Aunque Meta advirtió a los usuarios que su contenido fue bloqueado debido a un “requisito legal local o solicitud del gobierno”, Snapchat parece haber ralentizado o eliminado cuentas en Arabia Saudita, incluida una utilizada por Abdulaziz, sin alertar a los propietarios de las cuentas sobre el cambio.
No está claro cuántas cuentas de Snapchat se vieron afectadas y su propietario, Snap Inc, declinó hacer comentarios.
Al menos dos usuarios de X, propiedad de Elon Musk, recibieron cartas diciendo que la plataforma había recibido una solicitud de la Comisión de Comunicaciones, Espacio y Tecnología de Arabia Saudita alegando que sus cuentas violaban la ley saudí.
Un decreto saudí adjunto a la carta y visto por The Guardian decía que las cuentas habían transmitido material que violaba “el orden público, los valores religiosos, la moral pública o la santidad de la vida privada”.
X dijo a los usuarios, incluido Abdul Aziz, que aún no había tomado ninguna medida sobre el contenido denunciado y escribió que la empresa “cree firmemente en proteger y respetar las voces de nuestros usuarios”. Luego insta a los destinatarios a buscar asesoramiento legal si lo desean o a eliminar voluntariamente el contenido relevante.
X no respondió a una solicitud de comentarios.
Abdul Aziz dijo a The Guardian: “Creo que esto es sólo el comienzo de una represión masiva por parte del gobierno saudita para silenciar a la oposición.
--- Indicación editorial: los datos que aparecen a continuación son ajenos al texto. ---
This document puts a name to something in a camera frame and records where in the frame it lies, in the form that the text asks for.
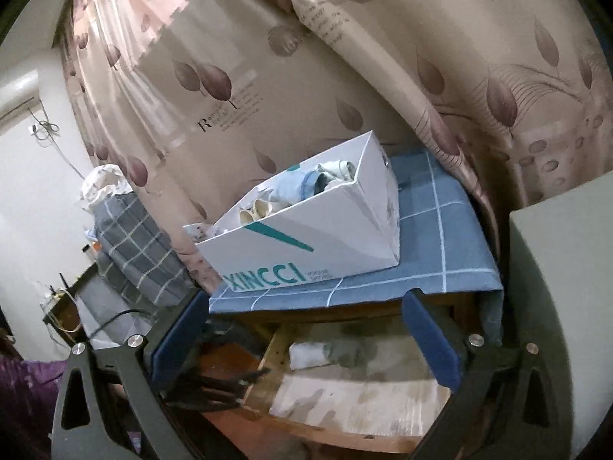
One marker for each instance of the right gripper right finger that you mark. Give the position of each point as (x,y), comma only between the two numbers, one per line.
(502,404)

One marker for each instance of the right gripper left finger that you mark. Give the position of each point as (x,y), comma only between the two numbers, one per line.
(110,404)

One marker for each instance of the wooden drawer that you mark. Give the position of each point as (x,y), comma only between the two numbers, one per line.
(384,403)

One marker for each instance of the white grey rolled underwear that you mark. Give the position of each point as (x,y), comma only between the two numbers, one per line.
(308,355)

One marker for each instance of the cream rolled underwear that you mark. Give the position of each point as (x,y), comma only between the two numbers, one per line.
(258,209)

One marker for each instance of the light blue rolled underwear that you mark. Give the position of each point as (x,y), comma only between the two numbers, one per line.
(295,186)

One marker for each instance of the dark side table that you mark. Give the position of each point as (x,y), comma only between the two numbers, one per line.
(104,311)

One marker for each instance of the blue checked table cloth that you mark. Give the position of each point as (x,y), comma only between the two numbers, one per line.
(401,223)

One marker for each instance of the grey plaid fabric pile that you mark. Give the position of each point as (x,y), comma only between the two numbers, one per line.
(136,258)

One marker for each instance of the white cabinet panel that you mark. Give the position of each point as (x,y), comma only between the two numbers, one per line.
(560,286)

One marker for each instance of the white XINCCI shoe box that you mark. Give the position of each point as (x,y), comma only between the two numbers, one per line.
(349,228)

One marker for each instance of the white crumpled cloth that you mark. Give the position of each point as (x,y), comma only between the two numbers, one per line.
(103,181)

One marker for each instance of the pale green rolled cloth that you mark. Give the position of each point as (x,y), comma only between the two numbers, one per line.
(337,170)

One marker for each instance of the white air conditioner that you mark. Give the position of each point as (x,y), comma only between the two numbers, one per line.
(19,94)

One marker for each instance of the beige leaf-pattern curtain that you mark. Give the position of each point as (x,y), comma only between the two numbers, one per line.
(200,100)
Podría llegar incluso a la brutalidad, como lo hicieron con el asesinato de Jamal Khashoggi”.
El gobierno saudita no respondió a una solicitud de comentarios enviada a través de la embajada saudí en Washington.
Otras cuentas objetivo incluyen aquellas asociadas con la organización de derechos humanos ALQST, con sede en Londres, incluido su fundador Yahya Assiri. Dijo que las solicitudes de Arabia Saudita no representaban un proceso legal imparcial, sino que revelaban cómo se puede orquestar la censura autoritaria como método.
“Ellos (los titulares de cuentas) no son actores peligrosos; documentan abusos, desafían la propaganda estatal y dan voz a los sauditas dentro del país que no pueden hablar libremente”, dijo la Dra. Maryam Aldossari, miembro de la junta directiva de ALQST.
“Bloquear estas cuentas no protegerá la seguridad pública, sino que proyectará un poder autoritario fuera del escrutinio. X no puede esconderse detrás de vagas referencias a ‘requisitos legales locales’ cuando esas leyes se utilizan rutinariamente para criminalizar la disidencia pacífica”.
“Cómo viaja la censura autoritaria: a través de avisos legales, presión de plataformas e intentos de subcontratar la represión a empresas tecnológicas globales”.